COMMENT3

leanetferrer81

 Hi Carol, absolutely agree! The best thing for all patients is to   attempt weight loss and diet control first.  I will share a story   now of a poor poor patient who was a victim of practice.  In fall   of 2007 I was working in a Med/Surg intensive care MSICU in the   largest system here in Greenville, SC. Greenville hospital system has   multiple campuses and many of the extremely ill patients were sent to   us from our smaller outlying campuses with smaller facilites if   stability was becoming an issue.

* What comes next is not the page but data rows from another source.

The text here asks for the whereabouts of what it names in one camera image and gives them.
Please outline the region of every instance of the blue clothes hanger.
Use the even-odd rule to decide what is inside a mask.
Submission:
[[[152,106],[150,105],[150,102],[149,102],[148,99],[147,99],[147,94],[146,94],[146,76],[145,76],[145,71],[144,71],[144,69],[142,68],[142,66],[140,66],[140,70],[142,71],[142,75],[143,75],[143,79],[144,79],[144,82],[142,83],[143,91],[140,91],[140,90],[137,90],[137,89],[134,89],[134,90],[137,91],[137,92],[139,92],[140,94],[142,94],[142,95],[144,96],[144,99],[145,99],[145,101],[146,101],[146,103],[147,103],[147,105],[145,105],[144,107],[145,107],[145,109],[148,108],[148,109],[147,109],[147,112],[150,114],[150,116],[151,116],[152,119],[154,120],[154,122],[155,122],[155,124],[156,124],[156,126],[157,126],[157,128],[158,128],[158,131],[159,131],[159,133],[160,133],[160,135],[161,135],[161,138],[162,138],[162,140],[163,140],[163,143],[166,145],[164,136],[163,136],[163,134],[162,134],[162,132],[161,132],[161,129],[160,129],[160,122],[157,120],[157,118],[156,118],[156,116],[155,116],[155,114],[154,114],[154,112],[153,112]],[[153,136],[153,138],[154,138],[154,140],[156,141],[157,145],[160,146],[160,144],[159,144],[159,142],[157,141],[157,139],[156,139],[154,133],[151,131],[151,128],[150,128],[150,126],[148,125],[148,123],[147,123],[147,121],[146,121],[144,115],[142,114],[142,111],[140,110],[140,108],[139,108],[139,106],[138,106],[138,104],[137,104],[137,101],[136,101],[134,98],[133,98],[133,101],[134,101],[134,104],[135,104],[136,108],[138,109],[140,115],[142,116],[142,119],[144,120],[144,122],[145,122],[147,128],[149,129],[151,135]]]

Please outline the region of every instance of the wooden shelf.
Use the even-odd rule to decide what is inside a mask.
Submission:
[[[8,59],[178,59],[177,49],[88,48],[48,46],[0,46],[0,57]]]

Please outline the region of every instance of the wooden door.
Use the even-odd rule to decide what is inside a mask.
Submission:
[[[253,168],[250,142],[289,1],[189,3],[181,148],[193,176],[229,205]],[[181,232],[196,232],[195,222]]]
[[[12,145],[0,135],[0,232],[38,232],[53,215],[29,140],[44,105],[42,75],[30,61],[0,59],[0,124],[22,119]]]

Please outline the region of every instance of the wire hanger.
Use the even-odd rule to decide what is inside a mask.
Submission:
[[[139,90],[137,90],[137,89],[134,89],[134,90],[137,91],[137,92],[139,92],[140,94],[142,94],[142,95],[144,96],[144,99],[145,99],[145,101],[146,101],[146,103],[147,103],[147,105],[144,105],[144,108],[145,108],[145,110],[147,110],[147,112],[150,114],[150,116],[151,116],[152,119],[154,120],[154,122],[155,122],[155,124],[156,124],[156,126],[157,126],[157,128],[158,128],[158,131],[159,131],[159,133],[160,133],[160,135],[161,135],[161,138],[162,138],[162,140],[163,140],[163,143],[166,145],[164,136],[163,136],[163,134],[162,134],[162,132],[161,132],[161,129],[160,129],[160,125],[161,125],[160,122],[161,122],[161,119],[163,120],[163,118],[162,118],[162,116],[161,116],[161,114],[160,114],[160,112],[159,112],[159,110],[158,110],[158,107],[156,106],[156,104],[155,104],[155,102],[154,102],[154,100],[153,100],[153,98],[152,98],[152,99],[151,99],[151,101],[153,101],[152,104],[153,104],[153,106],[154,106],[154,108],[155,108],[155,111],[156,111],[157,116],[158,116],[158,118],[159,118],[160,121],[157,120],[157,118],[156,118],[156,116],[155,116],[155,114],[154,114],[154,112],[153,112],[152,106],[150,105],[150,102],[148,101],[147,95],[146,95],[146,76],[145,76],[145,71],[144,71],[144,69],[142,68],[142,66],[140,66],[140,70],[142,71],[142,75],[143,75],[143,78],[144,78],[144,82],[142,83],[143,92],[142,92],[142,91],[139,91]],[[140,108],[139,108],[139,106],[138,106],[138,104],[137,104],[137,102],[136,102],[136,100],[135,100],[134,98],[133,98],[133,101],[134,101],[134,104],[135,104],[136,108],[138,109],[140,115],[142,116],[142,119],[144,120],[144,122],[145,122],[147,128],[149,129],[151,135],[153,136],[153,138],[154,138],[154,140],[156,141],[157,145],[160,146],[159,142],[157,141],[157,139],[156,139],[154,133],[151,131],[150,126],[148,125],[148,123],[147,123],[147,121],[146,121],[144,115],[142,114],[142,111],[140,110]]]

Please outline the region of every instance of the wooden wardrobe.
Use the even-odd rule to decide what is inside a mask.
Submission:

We received a transfer from one of   our campuses of a patient who had just had gastric Bypass about 2 days   prior, she went down hill very quickly.  My co-workers and I were   really upset by this and shocked.  This patient was a 73 year old   female who weighed more than 300 lbs prior to surgery and the surgeon   just jumped the gun and said ok you need this surgery.  Blown   away by this surgeons poor clinical choice, we sustained this patient   for 5-6 days with about 3 pressors Levophed, dopamine,   neosynepherine... and a few other medical interventions in the IV   form.  She was unresponsive by the time she made it to our unit   and unresponsive until death.  I still think about this horrible   surgical intervention done by this unknown surgeon.  If I knew   then what I know now, I would have called ethics commitee on this   suirgeon for making the patient and the family suffer so.  Better   we never remebered his name.